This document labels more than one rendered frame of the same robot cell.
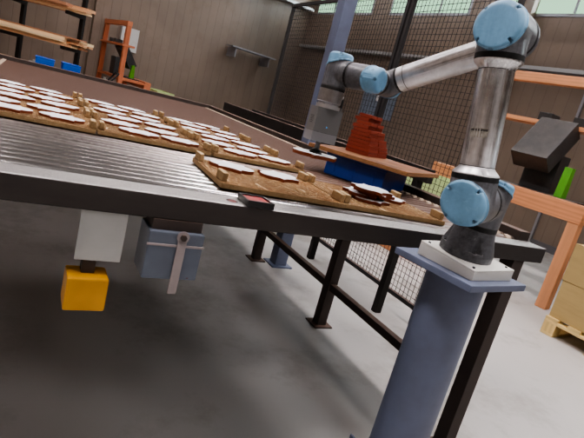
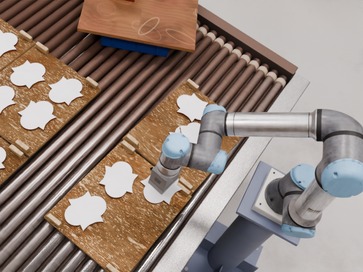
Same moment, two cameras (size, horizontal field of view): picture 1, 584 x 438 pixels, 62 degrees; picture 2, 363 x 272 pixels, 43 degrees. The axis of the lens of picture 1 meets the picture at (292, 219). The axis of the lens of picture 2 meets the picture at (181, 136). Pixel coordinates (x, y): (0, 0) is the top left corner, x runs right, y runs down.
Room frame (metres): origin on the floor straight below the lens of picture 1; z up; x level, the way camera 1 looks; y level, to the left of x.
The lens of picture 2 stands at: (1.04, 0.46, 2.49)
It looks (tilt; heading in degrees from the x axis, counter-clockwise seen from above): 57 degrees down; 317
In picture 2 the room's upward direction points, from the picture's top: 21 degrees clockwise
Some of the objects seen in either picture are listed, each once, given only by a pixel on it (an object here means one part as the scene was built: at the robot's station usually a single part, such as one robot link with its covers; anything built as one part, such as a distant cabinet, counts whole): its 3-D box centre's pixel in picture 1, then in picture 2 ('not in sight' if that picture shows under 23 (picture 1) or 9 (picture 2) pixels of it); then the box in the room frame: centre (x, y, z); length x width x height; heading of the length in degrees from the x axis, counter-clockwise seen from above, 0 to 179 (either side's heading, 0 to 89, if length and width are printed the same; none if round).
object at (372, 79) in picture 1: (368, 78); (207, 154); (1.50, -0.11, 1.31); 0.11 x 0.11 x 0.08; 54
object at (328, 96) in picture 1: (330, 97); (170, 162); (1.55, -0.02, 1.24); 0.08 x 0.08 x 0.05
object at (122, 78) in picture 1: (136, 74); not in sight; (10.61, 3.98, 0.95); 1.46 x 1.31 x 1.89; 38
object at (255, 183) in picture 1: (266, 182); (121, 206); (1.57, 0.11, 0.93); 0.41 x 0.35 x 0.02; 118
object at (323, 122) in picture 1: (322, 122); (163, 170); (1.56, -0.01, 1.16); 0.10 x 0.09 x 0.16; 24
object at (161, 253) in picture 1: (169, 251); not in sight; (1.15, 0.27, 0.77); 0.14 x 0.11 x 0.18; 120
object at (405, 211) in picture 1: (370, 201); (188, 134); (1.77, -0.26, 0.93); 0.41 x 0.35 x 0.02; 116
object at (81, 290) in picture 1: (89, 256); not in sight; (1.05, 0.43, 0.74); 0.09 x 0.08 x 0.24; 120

------

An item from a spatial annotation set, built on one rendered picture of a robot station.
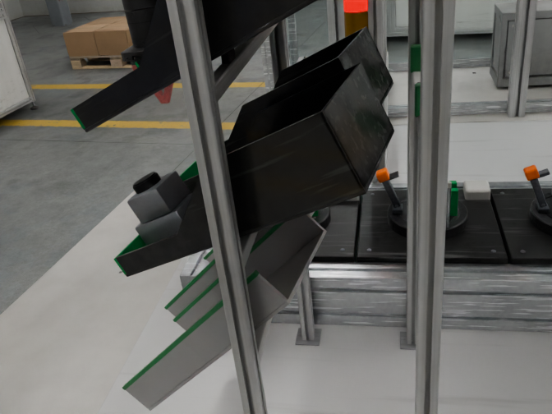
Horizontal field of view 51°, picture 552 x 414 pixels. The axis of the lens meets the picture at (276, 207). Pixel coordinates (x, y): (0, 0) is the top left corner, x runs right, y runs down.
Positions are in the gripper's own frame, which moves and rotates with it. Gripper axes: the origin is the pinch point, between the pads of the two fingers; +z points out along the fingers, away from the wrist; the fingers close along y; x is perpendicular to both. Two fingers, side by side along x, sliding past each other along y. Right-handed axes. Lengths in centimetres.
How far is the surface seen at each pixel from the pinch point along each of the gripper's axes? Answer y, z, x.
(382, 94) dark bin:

------

TRY IT:
The lines to copy exactly start with the line above that has "This document labels" and go on through the line that has "In picture 2 the"; please include both, add nothing else, and omit the pictures.

TASK OUTPUT:
This document labels more than one rendered frame of the same robot cell.
Same moment, two cameras (size, horizontal field of view): picture 1, 584 x 438 pixels, 62 degrees; picture 2, 363 x 272 pixels, 43 degrees. The axis of the lens of picture 1 meets the picture at (292, 219). The axis of the lens of picture 2 meets the picture at (181, 136). Pixel coordinates (x, y): (0, 0) is the top left corner, x runs right, y runs down.
Room frame (metres): origin on the floor straight below the lens of picture 1; z up; x level, the way camera 1 looks; y level, to the left of x.
The lens of picture 2 stands at: (1.04, 0.46, 2.49)
It looks (tilt; heading in degrees from the x axis, counter-clockwise seen from above): 57 degrees down; 317
In picture 2 the room's upward direction points, from the picture's top: 21 degrees clockwise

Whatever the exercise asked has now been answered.